The records below are to be restated word for word; their pictures are not.

□ □ □ □

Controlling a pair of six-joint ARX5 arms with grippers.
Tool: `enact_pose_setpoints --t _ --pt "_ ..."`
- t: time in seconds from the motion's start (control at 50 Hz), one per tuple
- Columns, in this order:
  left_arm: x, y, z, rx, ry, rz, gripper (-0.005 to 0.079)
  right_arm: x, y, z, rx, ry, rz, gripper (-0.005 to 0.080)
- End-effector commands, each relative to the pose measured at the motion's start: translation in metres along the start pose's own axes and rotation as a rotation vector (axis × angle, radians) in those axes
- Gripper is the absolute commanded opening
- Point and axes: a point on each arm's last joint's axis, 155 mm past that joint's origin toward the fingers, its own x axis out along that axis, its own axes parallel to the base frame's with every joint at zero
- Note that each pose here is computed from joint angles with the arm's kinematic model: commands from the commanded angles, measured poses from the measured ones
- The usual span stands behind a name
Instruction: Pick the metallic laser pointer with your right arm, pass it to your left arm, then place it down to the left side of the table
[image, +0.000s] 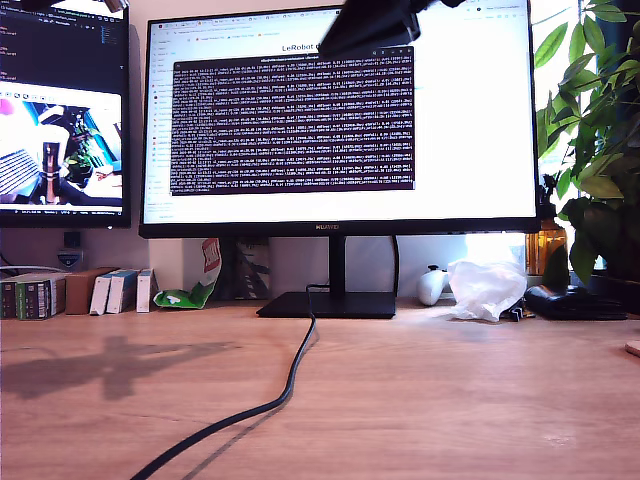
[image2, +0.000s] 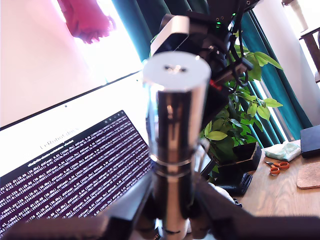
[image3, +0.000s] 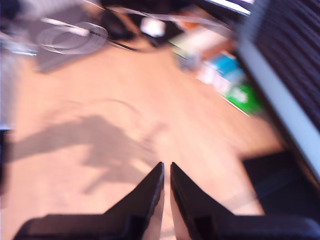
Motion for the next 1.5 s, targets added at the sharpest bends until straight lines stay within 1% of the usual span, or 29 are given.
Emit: enact_pose_setpoints --t 0.0,0.06,0.1,0.18,0.3,0.4,0.46,0.56,0.68,0.86,0.98,1.08,1.24,1.48 --pt "0.0 0.004 0.008 0.018 -0.013 0.005 -0.002 -0.004 -0.005 0.003 0.01 0.003 -0.053 -0.0013" --pt "0.0 0.004 0.008 0.019 -0.013 0.005 -0.002 -0.005 -0.015 0.001 0.023 0.016 -0.103 -0.0013" --pt "0.0 0.004 0.008 0.018 -0.013 0.005 -0.002 -0.009 -0.027 -0.001 0.061 0.024 -0.157 -0.0013" --pt "0.0 0.004 0.007 0.016 -0.012 0.005 -0.002 -0.019 -0.051 -0.008 0.127 0.033 -0.252 -0.0013" --pt "0.001 0.004 0.006 0.011 -0.008 0.004 -0.002 -0.038 -0.079 -0.019 0.203 0.05 -0.368 -0.0013" --pt "0.001 0.004 0.005 0.004 -0.004 0.004 -0.002 -0.057 -0.092 -0.031 0.265 0.075 -0.439 -0.0013" --pt "0.001 0.004 0.004 -0.002 0.0 0.004 -0.002 -0.07 -0.102 -0.038 0.295 0.092 -0.505 -0.0013" --pt "0.001 0.004 0.003 -0.004 0.001 0.004 -0.002 -0.091 -0.112 -0.041 0.314 0.105 -0.601 -0.0013" --pt "0.001 0.005 0.003 -0.004 0.002 0.011 -0.002 -0.114 -0.117 -0.041 0.336 0.111 -0.699 -0.0013" --pt "0.001 0.005 0.003 -0.005 0.003 0.011 -0.002 -0.135 -0.121 -0.049 0.394 0.118 -0.778 -0.0013" --pt "0.0 0.005 0.001 -0.014 0.009 0.014 -0.002 -0.144 -0.121 -0.068 0.437 0.152 -0.817 -0.0013" --pt "0.0 0.005 -0.003 -0.035 0.022 0.012 -0.002 -0.147 -0.115 -0.084 0.451 0.168 -0.825 -0.0013" --pt "0.0 0.006 -0.013 -0.083 0.056 0.024 -0.002 -0.16 -0.101 -0.101 0.466 0.13 -0.86 -0.0013" --pt "-0.002 0.006 -0.031 -0.167 0.116 0.041 -0.002 -0.203 -0.085 -0.14 0.516 0.057 -1.012 -0.0013"
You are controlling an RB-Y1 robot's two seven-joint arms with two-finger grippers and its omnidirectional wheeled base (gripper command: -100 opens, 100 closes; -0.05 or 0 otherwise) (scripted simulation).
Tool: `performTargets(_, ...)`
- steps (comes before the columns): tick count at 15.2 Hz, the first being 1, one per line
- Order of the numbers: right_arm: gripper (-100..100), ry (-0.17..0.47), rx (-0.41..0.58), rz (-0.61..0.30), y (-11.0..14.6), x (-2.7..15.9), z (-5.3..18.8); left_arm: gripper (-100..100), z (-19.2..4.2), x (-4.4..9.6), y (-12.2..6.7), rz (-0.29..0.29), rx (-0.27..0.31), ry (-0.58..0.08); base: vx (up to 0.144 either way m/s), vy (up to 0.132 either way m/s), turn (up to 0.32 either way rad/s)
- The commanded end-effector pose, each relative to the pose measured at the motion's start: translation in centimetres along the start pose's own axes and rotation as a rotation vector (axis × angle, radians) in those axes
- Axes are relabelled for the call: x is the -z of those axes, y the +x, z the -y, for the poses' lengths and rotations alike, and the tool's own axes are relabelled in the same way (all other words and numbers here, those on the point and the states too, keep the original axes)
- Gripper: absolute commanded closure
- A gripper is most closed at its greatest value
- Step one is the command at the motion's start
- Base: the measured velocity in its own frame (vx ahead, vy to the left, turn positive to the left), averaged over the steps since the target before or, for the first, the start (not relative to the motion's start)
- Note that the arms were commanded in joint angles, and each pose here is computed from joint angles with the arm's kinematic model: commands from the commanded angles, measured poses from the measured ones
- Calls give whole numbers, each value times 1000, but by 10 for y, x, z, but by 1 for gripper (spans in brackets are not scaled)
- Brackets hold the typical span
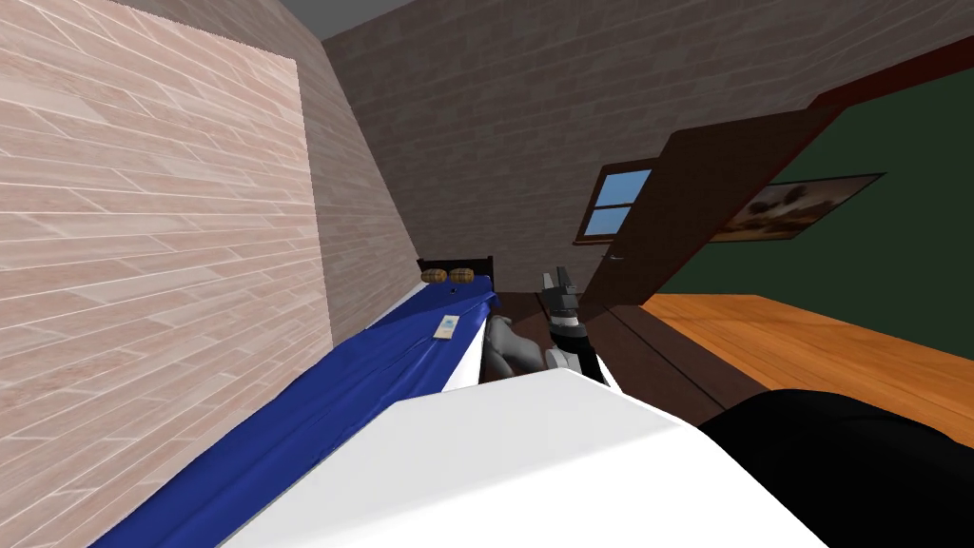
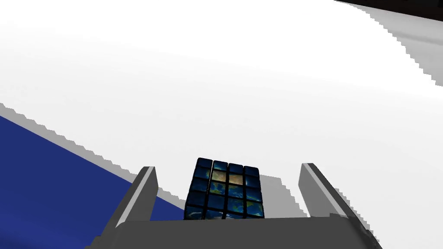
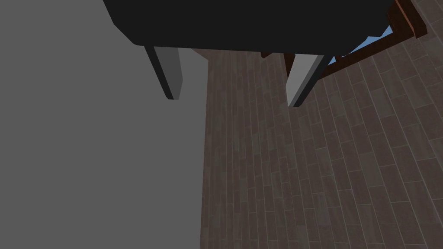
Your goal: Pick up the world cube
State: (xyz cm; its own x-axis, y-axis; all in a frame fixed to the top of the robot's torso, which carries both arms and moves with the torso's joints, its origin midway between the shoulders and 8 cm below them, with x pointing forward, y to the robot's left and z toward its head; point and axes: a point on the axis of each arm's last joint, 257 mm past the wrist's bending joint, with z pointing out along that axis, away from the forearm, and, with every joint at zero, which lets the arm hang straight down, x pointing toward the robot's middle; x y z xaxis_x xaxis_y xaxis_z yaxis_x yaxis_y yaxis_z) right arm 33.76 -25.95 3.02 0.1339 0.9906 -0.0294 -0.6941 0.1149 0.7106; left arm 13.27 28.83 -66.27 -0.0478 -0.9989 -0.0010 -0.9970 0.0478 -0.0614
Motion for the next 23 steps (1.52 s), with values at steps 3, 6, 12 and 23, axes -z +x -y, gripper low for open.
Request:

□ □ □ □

#### [Task answer]
Controlling a pair of six-joint ARX5 arms with grippers.
Tool: `enact_pose_setpoints --t _ --pt "_ ..."`
- t: time in seconds from the motion's start (control at 50 Hz), one per tuple
- Columns, in this order:
  left_arm: x, y, z, rx, ry, rz, gripper (-0.005 to 0.079)
  right_arm: x, y, z, rx, ry, rz, gripper (-0.005 to 0.080)
- End-effector commands, each relative to the pose measured at the motion's start: translation in metres along the start pose's own axes and rotation as a rotation vector (axis × angle, radians) in those axes
- Gripper is the absolute commanded opening
- Point and axes: a point on each arm's last joint's axis, 155 mm past that joint's origin toward the fingers, its own x axis out along that axis, its own axes parallel to the base frame's with every joint at zero
- Note that each pose here is computed from joint angles with the arm's kinematic model: commands from the commanded angles, measured poses from the measured ones
- The usual span stands behind a name
Instruction: Pick the metallic laser pointer with your right arm, pass it to your left arm, then place it down to the left side of the table
[image, +0.000s] 
[image2, +0.000s] 
[image3, +0.000s] 
Motion for the next 1.5 s, targets added at the sharpest bends until straight lines stay within 1% of the usual span, or 29 are given.
Emit: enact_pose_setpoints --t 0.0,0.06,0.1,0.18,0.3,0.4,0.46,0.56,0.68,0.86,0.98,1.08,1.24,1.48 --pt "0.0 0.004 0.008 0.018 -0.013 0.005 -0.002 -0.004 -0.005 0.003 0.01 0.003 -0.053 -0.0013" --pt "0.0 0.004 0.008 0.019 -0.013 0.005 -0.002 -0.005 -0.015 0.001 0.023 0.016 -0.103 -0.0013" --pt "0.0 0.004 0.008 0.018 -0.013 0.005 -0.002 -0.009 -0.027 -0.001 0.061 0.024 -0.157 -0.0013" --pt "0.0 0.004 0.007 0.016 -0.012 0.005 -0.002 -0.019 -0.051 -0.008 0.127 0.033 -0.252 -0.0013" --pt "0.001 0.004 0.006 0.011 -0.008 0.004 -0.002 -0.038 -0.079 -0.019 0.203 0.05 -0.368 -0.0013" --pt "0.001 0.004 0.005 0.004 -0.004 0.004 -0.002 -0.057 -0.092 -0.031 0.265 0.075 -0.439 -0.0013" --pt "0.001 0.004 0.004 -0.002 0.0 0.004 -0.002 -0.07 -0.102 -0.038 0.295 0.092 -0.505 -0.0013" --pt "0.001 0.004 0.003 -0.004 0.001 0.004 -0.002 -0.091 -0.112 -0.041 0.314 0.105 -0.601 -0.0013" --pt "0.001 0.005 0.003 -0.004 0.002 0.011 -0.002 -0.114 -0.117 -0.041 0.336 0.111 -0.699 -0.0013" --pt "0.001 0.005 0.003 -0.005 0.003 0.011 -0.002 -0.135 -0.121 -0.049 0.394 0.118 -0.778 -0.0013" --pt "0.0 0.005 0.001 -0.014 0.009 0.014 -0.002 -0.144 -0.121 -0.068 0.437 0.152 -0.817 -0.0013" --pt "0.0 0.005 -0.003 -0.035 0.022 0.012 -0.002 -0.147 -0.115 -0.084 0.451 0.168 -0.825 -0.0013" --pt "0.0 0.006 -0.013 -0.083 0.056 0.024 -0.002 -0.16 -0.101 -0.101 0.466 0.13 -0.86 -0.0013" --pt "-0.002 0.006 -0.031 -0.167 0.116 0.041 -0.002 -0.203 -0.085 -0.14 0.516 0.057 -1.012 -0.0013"
You are controlling an RB-Y1 robot's two seven-joint arms with two-finger grippers and its omnidirectional wheeled base (gripper command: -100 opens, 100 closes; -0.05 or 0 otherwise) (scripted simulation).
Tool: `performTargets(_, ...)`
- steps (comes before the columns): tick count at 15.2 Hz, the first being 1, one per line
- Order of the numbers: right_arm: gripper (-100..100), ry (-0.17..0.47), rx (-0.41..0.58), rz (-0.61..0.30), y (-11.0..14.6), x (-2.7..15.9), z (-5.3..18.8); left_arm: gripper (-100..100), z (-19.2..4.2), x (-4.4..9.6), y (-12.2..6.7), rz (-0.29..0.29), rx (-0.27..0.31), ry (-0.58..0.08); base: vx (up to 0.144 either way m/s), vy (up to 0.132 either way m/s), turn (up to 0.32 either way rad/s)
- The commanded end-effector pose, each relative to the pose measured at the motion's start: translation in centimetres along the start pose's own axes and rotation as a rotation vector (axis × angle, radians) in those axes
- Axes are relabelled for the call: x is the -z of those axes, y the +x, z the -y, for the poses' lengths and rotations alike, and the tool's own axes are relabelled in the same way (all other words and numbers here, those on the point and the states too, keep the original axes)
- Gripper: absolute commanded closure
- A gripper is most closed at its greatest value
- Step one is the command at the motion's start
- Base: the measured velocity in its own frame (vx ahead, vy to the left, turn positive to the left), averaged over the steps since the target before or, for the first, the start (not relative to the motion's start)
- Note that the arms were commanded in joint angles, and each pose here is computed from joint angles with the arm's kinematic model: commands from the commanded angles, measured poses from the measured ones
- Calls give whole numbers, each value times 1000, but by 10 for y, x, z, but by 1 for gripper (spans in brackets are not scaled)
- Brackets hold the typical span
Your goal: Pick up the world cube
State: (xyz cm; its own x-axis, y-axis; all in a frame fixed to the top of the robot's torso, which carries both arms and moves with the torso's joints, its origin midway between the shoulders and 8 cm below them, with x pointing forward, y to the robot's left and z toward its head; point and axes: a point on the axis of each arm's last joint, 257 mm past the wrist's bending joint, with z pointing out along that axis, away from the forearm, and, with every joint at zero, which lets the arm hang straight down, x pointing toward the robot's middle; x y z xaxis_x xaxis_y xaxis_z yaxis_x yaxis_y yaxis_z) right arm 33.76 -25.95 3.02 0.1339 0.9906 -0.0294 -0.6941 0.1149 0.7106; left arm 13.27 28.83 -66.27 -0.0478 -0.9989 -0.0010 -0.9970 0.0478 -0.0614
Motion for the next 23 steps (1.52 s), with values at steps 3, 6, 12 and 23, axes -z +x -y, gripper low for open.
Request:

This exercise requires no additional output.